2018-02-07 20:51:00 | 音楽
原爆の話は聞くだけで胸が締め付けられるので、無意識に遠ざけているかもしれない。

それで「禎子の千羽鶴」という話があること自体、最近まで全く知らなかった。三省堂の英語の教科書にも掲載されているらしい。

それを含め国内で数十種類の本などがあり、諸外国でも数十カ国で翻訳されているそうだ。

中でもアメリカでエリノア・コアが「サダコと千羽鶴」という絵本を作ったのは有名で、アメリカとカナダの副読本になっているとのこと。

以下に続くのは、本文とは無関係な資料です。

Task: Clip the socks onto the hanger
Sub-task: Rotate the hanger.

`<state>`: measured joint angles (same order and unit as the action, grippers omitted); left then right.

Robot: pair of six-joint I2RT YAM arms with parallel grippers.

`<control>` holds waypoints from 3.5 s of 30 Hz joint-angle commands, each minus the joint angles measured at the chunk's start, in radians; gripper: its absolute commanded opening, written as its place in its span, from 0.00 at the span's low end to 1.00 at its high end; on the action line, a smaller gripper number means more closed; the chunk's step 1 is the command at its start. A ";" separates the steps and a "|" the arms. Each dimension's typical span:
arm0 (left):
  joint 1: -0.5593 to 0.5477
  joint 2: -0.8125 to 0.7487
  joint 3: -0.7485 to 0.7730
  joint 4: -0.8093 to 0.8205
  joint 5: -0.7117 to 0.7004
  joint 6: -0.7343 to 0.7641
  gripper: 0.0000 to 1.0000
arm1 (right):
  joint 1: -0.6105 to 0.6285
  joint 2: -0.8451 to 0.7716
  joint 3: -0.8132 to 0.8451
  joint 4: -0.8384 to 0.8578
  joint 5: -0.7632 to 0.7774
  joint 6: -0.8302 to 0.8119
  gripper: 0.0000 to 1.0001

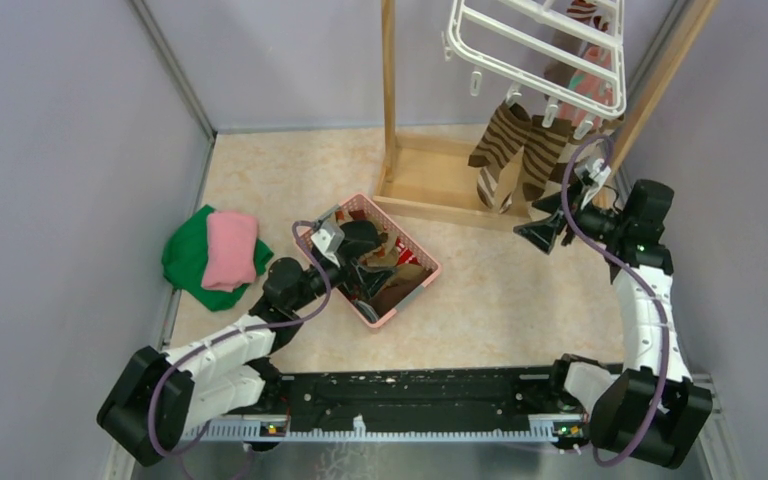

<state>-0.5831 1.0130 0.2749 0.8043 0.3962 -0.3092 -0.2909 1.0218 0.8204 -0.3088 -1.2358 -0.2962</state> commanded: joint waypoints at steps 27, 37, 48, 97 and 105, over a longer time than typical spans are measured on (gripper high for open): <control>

それをまたオペラ化した方がカナダにいらっしゃる。以前ヴァンクーヴァーの記事で少し触れた日系カナダ人作曲家のリタ上田さんである。そして、そこでも紹介したヴァンクーヴァー・インターカルチュラル・オーケストラの伴奏で歌われる、かなりユニークなモノ・オペラだ。

この短縮版を今年9月1日福岡で上演することになった。ソプラノ、サントゥール、ダンバウ(ベトナム)、ピパ(シナ琵琶)、箏、笙という珍しい編成で、私が指揮をする。

その直前にはアムステルダムで公演をしているが、日本では初演になる。

かく言う私もまだ実態がわかっていないのだが、まずは第一情報としてお知らせまで。

ポピュラー音楽は消滅しているかも

2017-12-24 09:21:22 | 音楽
小学校の先生になる人のための大学の授業「音楽科指導法」の教科書に「児童達はポピュラー音楽に強い親近感を抱いている」という記述があった。

そこで、受講している大学生に問うてみた。
「では皆さんは強い親近感を抱いていますか?」
手を挙げさせたら全体の1~2割程度。

そんなものかと一瞬思ったが、いや違う。全くわかっていない顔をしている。

「ポピュラー音楽って何だかわかる人は?」

今度は1割以下。
そうだよねぇ、この言葉を巷で聞かなくなって久しい。

「ポピュラー・ミュージックは言い方が少し長いので1960年代あたりからポップスという言い方に段々変わっていきました。ポップスならわかる人?」

ああ、J-PopsやK-Popsのあれか、と推測してくれるかと思ったけど、相変わらず1割以下。これは大変だ。

「ジャズを源流とする音楽の総称として、かつてポピュラー音楽というくくりがあったのです」
と、説明はしたものの、この呼び方は1980年代あたりで事実上終焉を迎えている。

恐らく教科書の執筆者はポピュラー音楽に親近感を持っていなくて、現実の認識がその時代で止まっているのではなかろうか。

だからといって、他にその手の音楽を総称する呼び方はないのである。
とは言え、世の中の方は総称する必要もなくなったから、必要としているのは音楽教育分野だけなのかもしれない。

しかし、児童達が親近感を持っているのはほぼJ-Pops、そしてヒップホップ系のものであって、ジャズやロックはクラシック音楽と同列であろうから、実際にはポピュラー音楽と総称する必要もない。

なので「児童達はJ-Pops等に強い親近感を抱いている」と書けばわかりやすい教科書だったのに、という結論に落ち着く。

いつの間にか時代は変わっている。30年間をいつの間にかと呼ぶ自分も相当なものだが。